Getting Started With BootAlchemy
---------------------------------
Let us first consider this model, assume it is defined in a module called "model"::


movie_directors_table = Table('movie_directors', metadata,
Column('movie_id', Integer, ForeignKey('movies.movie_id'), primary_key = True),
Column('director_id', Integer, ForeignKey('directors.director_id'), primary_key = True))

class Genre(DeclarativeBase):
__tablename__ = "genres"
genre_id = Column(Integer, primary_key=True)
name = Column(String(100))
description = Column(String(300))

class Movie(DeclarativeBase):
__tablename__ = "movies"
movie_id = Column(Integer, primary_key=True)
title = Column(String(100), nullable=False)
description = Column(Text, nullable=True)
genre_id = Column(Integer, ForeignKey('genres.genre_id'))
genre = relation('Genre', backref='movies')
release_date = Column(Date, nullable=True)

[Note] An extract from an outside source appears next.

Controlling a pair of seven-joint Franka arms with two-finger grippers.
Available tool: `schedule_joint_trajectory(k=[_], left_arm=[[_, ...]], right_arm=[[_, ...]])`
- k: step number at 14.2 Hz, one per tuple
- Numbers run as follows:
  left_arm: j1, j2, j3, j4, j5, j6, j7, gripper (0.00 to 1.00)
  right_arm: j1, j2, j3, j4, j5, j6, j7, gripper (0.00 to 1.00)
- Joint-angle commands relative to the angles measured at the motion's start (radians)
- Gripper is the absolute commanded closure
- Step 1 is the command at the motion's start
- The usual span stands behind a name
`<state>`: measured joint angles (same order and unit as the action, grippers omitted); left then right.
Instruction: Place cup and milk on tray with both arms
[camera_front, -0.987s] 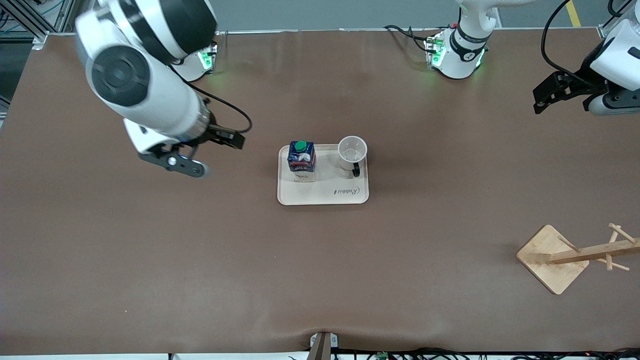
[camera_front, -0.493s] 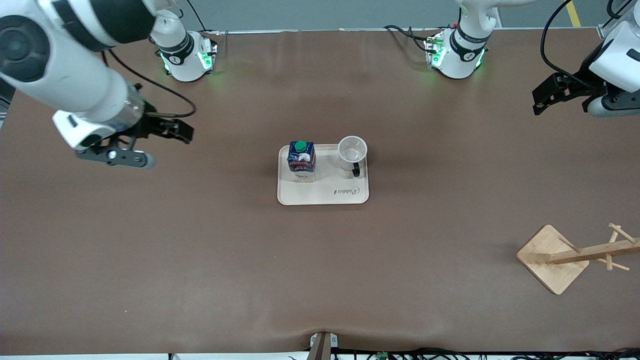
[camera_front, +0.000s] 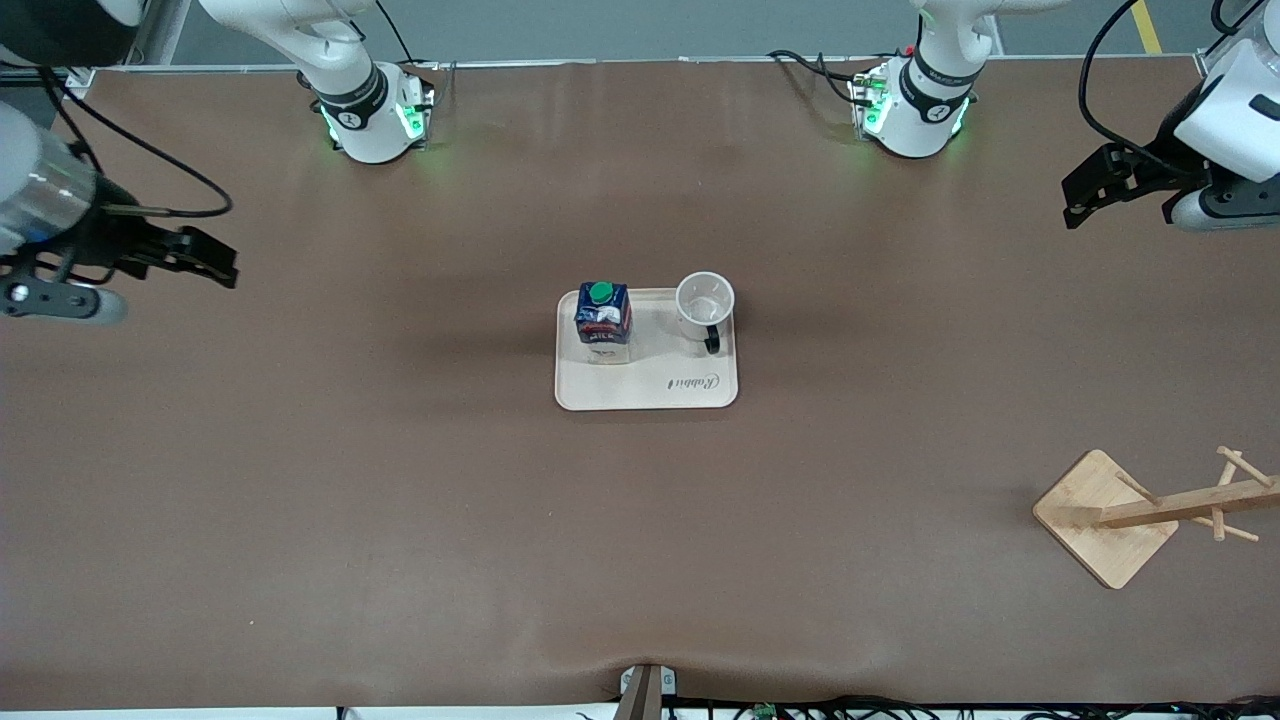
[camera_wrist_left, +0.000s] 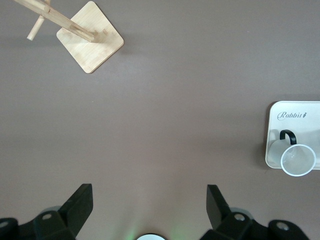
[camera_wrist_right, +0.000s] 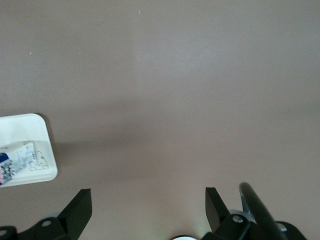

class Director(DeclarativeBase):
__tablename__ = "directors"
director_id = Column(Integer, primary_key=True)
title = Column(String(100), nullable=False)
movies = relation(Movie, secondary=movie_directors_table, backref="directors")

Simple Example
----------------
First let's explore the structure used to push data into the database. We
will use plain python to load in the data::

from bootalchemy.loader import Loader
data = [{'Genre':[{'name': "action",
'description':'Car chases, guns and violence.'
}
]
}
]


loader = Loader(model)
loader.from_list(session, data)

genres = session.query(Genre).all()
print [(genre.name, genre.description) for genre in genres]

produces::

[('action', 'Car chases, guns and violence.')]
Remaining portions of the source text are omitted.